Mais même après cette “correction” majeure, rien n’y faisait : Fallout avait déjà perdu toute sa splendeur.
Les gouttes de trop : Battle Royal et “Fallout First”.
Pendant toute l’année 2019, Bethesda Studios peinait à se redorer son image, déjà parce qu’ils bannissaient beaucoup de joueurs pour avoir “osé” créer des mods gratuits destinés à améliorer le jeu (graphiquement ou techniquement). Mais surtout après que divers idées comme des loot boxes qui donnaient des réels avantages à ceux qui payent plus étaient émises (toujours plus…).
Ainsi l’E3 2019 fut celui du mea culpa pour le studio et l’éditeur, mais aussi une occasion de déclarer qu’ils n’abandonnaient pas leur titre (comme EA a pu le faire avec Anthem).
Au programme : un accès gratuit au jeu pendant une semaine, une mise-à-jour, elle aussi gratuite, qui tentait de corriger les erreurs du passé : meilleure IA, ajout de PNJ, bugs corrigés (en partie), etc. Mais parti de si bas dans l’estime des joueurs, c’était probablement trop tard, les fans voulaient tirer un trait sur le passé.
Bethesda s’accroche et en vint même à proposer un mode battle royale, décidant de foncer droit dans le mur du suivisme mercatique le plus pur. La “Fortnite-mania” commençait déjà à s’essouffler tout comme la “mode” du BR en général, le dernier gros challenger en date Apex Legends étant sorti 5 mois avant….

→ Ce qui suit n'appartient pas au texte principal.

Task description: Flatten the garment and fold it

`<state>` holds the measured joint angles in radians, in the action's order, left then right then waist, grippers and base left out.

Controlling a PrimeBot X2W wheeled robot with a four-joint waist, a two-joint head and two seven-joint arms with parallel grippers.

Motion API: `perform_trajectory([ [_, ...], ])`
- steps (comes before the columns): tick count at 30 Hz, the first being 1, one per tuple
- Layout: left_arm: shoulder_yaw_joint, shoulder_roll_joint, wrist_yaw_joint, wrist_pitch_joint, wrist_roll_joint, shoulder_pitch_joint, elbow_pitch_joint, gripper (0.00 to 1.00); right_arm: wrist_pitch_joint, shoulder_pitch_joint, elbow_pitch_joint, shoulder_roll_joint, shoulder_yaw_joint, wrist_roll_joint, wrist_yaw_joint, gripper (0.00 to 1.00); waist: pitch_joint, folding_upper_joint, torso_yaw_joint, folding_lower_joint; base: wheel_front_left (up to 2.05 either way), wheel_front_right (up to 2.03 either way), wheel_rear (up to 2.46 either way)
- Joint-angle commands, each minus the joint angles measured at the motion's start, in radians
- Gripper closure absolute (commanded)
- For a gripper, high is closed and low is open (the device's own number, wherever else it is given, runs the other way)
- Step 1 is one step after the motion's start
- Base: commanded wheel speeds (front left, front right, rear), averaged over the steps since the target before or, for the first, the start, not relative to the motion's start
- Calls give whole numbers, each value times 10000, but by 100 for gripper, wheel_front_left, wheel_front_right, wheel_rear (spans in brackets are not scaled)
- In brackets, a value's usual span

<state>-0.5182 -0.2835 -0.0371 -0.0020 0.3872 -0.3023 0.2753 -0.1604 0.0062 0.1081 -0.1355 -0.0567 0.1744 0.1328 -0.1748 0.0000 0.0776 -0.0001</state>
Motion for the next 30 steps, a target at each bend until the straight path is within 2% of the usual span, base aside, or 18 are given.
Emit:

Le dernier coup de grâce fut donné le 23 octobre 2019 : l’annonce de “Fallout First”, un service “premium” à 13 dollars par mois… Après s’être fait troller en beauté par reddit (qui a pris le nom de domaine en premier), c’est carrément une “lutte des classes” qui est arrivée sur les serveurs entre ceux qui payaient et ceux qui ne payaient pas, ce qui donne aujourd’hui lieu à des scènes surréalistes.
Reddit a fait un beau pied de nez à Bethesda en les doublant sur le nom de domaine.
Il est clair que Fallout 76 entrera au moins dans des cours de marketing et sera un exemple pour de nombreux studios et éditeurs dans les années à venir. Bethesda Studios, oubliant les racines de sa franchise, a fait le pari du online, du battle royale et de l’abonnement, il aurait presque manqué un battle pass pour que la boucle soit bouclée.
Après cette série d’échecs marketing, c’est toute l’industrie vidéoludique qui a, heureusement, appris une leçon : les gamers sont rancuniers, vous n’aurez pas dix mille chances.